■ Exercise: Your task is to write out the complete listing exactly as it is shown.

■ Provided data:
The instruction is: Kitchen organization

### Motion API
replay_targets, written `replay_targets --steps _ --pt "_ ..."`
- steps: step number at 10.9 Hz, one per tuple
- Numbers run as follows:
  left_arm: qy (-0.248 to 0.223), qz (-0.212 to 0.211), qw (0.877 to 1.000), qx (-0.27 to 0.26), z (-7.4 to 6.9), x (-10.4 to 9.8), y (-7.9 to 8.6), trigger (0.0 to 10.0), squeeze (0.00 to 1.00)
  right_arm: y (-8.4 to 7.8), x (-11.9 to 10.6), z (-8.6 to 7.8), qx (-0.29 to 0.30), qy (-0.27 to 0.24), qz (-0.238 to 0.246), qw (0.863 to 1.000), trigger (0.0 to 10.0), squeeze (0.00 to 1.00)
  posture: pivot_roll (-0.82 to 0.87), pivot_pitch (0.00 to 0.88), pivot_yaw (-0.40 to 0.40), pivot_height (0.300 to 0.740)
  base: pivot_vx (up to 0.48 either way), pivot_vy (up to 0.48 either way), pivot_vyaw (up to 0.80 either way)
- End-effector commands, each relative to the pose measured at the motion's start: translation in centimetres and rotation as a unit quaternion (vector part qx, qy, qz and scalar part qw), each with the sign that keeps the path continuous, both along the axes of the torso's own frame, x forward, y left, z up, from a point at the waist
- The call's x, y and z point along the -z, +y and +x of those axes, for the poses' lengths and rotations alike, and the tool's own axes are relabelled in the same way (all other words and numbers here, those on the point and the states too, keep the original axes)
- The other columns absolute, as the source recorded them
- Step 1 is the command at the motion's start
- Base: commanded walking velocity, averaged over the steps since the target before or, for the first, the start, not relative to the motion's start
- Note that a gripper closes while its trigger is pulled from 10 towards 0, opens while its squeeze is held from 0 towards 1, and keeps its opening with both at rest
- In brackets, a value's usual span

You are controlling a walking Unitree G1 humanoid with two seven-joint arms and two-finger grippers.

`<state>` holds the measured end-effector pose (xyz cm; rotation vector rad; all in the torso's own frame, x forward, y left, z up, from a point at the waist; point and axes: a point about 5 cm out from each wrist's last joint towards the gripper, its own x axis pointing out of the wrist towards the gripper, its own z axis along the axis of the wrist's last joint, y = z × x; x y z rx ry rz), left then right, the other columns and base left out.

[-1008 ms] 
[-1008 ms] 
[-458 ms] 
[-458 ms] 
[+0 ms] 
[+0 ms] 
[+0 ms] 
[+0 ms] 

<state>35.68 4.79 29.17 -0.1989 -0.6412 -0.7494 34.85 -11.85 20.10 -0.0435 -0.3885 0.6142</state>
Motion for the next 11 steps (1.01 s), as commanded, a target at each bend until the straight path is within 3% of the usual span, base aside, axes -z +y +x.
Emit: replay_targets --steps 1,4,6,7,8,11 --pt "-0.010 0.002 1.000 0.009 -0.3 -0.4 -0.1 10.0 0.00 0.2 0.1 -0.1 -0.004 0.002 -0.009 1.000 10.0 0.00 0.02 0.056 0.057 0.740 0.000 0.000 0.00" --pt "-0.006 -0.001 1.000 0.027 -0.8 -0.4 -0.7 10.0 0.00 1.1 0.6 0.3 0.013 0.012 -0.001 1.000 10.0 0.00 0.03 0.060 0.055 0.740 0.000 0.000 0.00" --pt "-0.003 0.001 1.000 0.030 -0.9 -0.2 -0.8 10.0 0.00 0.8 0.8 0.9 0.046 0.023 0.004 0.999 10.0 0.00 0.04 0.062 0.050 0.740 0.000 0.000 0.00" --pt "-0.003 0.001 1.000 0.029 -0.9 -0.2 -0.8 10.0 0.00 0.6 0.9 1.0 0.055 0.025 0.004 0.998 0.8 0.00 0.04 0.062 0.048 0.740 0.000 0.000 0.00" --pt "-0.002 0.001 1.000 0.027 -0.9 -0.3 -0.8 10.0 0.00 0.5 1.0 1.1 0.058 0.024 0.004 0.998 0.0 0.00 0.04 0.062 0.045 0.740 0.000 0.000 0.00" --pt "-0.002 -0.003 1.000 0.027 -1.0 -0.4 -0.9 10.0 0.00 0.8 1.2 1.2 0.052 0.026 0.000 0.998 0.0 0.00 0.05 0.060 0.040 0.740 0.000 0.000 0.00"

■ Your solution:
The instruction is: Kitchen organization

### Motion API
replay_targets, written `replay_targets --steps _ --pt "_ ..."`
- steps: step number at 10.9 Hz, one per tuple
- Numbers run as follows:
  left_arm: qy (-0.248 to 0.223), qz (-0.212 to 0.211), qw (0.877 to 1.000), qx (-0.27 to 0.26), z (-7.4 to 6.9), x (-10.4 to 9.8), y (-7.9 to 8.6), trigger (0.0 to 10.0), squeeze (0.00 to 1.00)
  right_arm: y (-8.4 to 7.8), x (-11.9 to 10.6), z (-8.6 to 7.8), qx (-0.29 to 0.30), qy (-0.27 to 0.24), qz (-0.238 to 0.246), qw (0.863 to 1.000), trigger (0.0 to 10.0), squeeze (0.00 to 1.00)
  posture: pivot_roll (-0.82 to 0.87), pivot_pitch (0.00 to 0.88), pivot_yaw (-0.40 to 0.40), pivot_height (0.300 to 0.740)
  base: pivot_vx (up to 0.48 either way), pivot_vy (up to 0.48 either way), pivot_vyaw (up to 0.80 either way)
- End-effector commands, each relative to the pose measured at the motion's start: translation in centimetres and rotation as a unit quaternion (vector part qx, qy, qz and scalar part qw), each with the sign that keeps the path continuous, both along the axes of the torso's own frame, x forward, y left, z up, from a point at the waist
- The call's x, y and z point along the -z, +y and +x of those axes, for the poses' lengths and rotations alike, and the tool's own axes are relabelled in the same way (all other words and numbers here, those on the point and the states too, keep the original axes)
- The other columns absolute, as the source recorded them
- Step 1 is the command at the motion's start
- Base: commanded walking velocity, averaged over the steps since the target before or, for the first, the start, not relative to the motion's start
- Note that a gripper closes while its trigger is pulled from 10 towards 0, opens while its squeeze is held from 0 towards 1, and keeps its opening with both at rest
- In brackets, a value's usual span

You are controlling a walking Unitree G1 humanoid with two seven-joint arms and two-finger grippers.

`<state>` holds the measured end-effector pose (xyz cm; rotation vector rad; all in the torso's own frame, x forward, y left, z up, from a point at the waist; point and axes: a point about 5 cm out from each wrist's last joint towards the gripper, its own x axis pointing out of the wrist towards the gripper, its own z axis along the axis of the wrist's last joint, y = z × x; x y z rx ry rz), left then right, the other columns and base left out.

[-1008 ms] 
[-1008 ms] 
[-458 ms] 
[-458 ms] 
[+0 ms] 
[+0 ms] 
[+0 ms] 
[+0 ms] 

<state>35.68 4.79 29.17 -0.1989 -0.6412 -0.7494 34.85 -11.85 20.10 -0.0435 -0.3885 0.6142</state>
Motion for the next 11 steps (1.01 s), as commanded, a target at each bend until the straight path is within 3% of the usual span, base aside, axes -z +y +x.
Emit: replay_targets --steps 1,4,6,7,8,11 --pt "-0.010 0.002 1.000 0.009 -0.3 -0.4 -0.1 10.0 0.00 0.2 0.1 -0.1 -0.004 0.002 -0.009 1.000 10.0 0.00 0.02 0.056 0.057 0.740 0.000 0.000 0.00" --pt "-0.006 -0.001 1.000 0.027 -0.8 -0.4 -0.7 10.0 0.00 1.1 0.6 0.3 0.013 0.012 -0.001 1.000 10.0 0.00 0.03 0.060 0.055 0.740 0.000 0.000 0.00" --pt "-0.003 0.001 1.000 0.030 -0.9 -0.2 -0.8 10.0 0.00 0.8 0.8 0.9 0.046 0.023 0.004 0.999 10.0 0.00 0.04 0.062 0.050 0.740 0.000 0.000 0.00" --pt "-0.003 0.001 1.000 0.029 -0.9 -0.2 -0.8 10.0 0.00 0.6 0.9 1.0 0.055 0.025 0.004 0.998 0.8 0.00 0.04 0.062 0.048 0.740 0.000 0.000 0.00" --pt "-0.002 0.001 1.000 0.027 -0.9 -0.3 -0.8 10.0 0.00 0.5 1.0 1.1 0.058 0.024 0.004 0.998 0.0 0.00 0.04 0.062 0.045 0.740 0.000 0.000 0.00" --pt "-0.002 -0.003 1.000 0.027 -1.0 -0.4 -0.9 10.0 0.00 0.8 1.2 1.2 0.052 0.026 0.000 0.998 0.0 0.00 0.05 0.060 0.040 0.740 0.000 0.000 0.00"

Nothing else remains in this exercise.